THE PROBLEM>
Quote the listing below in its entirety, omitting every image.

DATA SEGMENT>
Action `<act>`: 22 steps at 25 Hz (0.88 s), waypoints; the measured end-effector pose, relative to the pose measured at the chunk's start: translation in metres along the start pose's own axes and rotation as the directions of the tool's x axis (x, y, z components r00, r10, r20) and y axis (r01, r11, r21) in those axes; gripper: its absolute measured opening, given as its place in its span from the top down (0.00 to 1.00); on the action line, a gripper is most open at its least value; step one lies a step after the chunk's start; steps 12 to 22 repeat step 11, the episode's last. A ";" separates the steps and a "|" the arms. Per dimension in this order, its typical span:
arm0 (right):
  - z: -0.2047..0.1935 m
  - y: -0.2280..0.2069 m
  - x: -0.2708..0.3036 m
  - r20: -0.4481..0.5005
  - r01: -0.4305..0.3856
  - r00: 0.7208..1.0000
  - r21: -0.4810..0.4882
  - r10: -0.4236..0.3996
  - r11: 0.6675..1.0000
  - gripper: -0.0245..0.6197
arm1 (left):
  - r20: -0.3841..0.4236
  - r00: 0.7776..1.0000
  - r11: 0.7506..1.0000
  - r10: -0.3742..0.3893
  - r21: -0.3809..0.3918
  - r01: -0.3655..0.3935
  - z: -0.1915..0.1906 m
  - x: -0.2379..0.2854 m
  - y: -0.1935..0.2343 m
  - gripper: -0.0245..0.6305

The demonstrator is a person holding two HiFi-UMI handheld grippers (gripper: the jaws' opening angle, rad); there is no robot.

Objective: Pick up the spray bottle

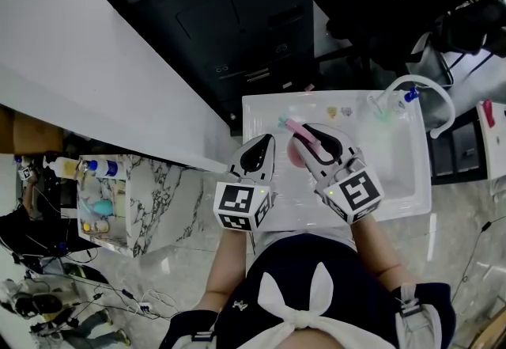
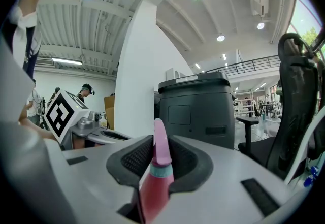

EXERCISE RESPONSE>
Action `<act>`: 22 steps at 25 Hz (0.88 s), waypoints; the measured end-effector pose, relative to the pose measured at the chunk's start: translation in metres along the start pose's own axes and rotation as the directions of the tool's x axis (x, y, z components r00, r10, r20) and y axis (r01, r11, r21) in those axes; gripper: its absolute measured opening, given as its place in its span from the top down (0.00 to 1.00); on the action line, a gripper is most open at its least value; step one lies a step after the chunk's start; steps 12 to 22 repeat step 11, the episode's last. A ";" separates the steps and a "|" the arms. Per dimension in this order, its typical span:
arm0 (right):
  - z: -0.2047..0.1935 m
  - y: -0.2280..0.2069 m
  - x: -0.2708..0.3036 m
  - r20: -0.4481..0.5005
  - r01: -0.4305..0.3856
  - r00: 0.7208..1.0000
  - r21: -0.4810..0.4882
  - r10: -0.4236..0.3996
  - r11: 0.6675..1.0000
  - gripper: -0.0245..0.6197
arm1 (left):
  - r20: -0.3841..0.4236
  - r00: 0.7776..1.0000
  - r11: 0.7506..1.0000
  - r10: -0.3742..0.3893
  - r21: -0.3809..0.3918
  - r01: -0.3655..0.3935
  - z: -0.1915..0.1906 m
  - x: -0.2379..0.2854 m
  - y: -0.1935..0.2343 m
  - gripper: -0.0245..0.6305

The demonstrator is a person holding two HiFi-UMI handheld grippers (gripper: the jaws' opening angle, rad); there is no robot.

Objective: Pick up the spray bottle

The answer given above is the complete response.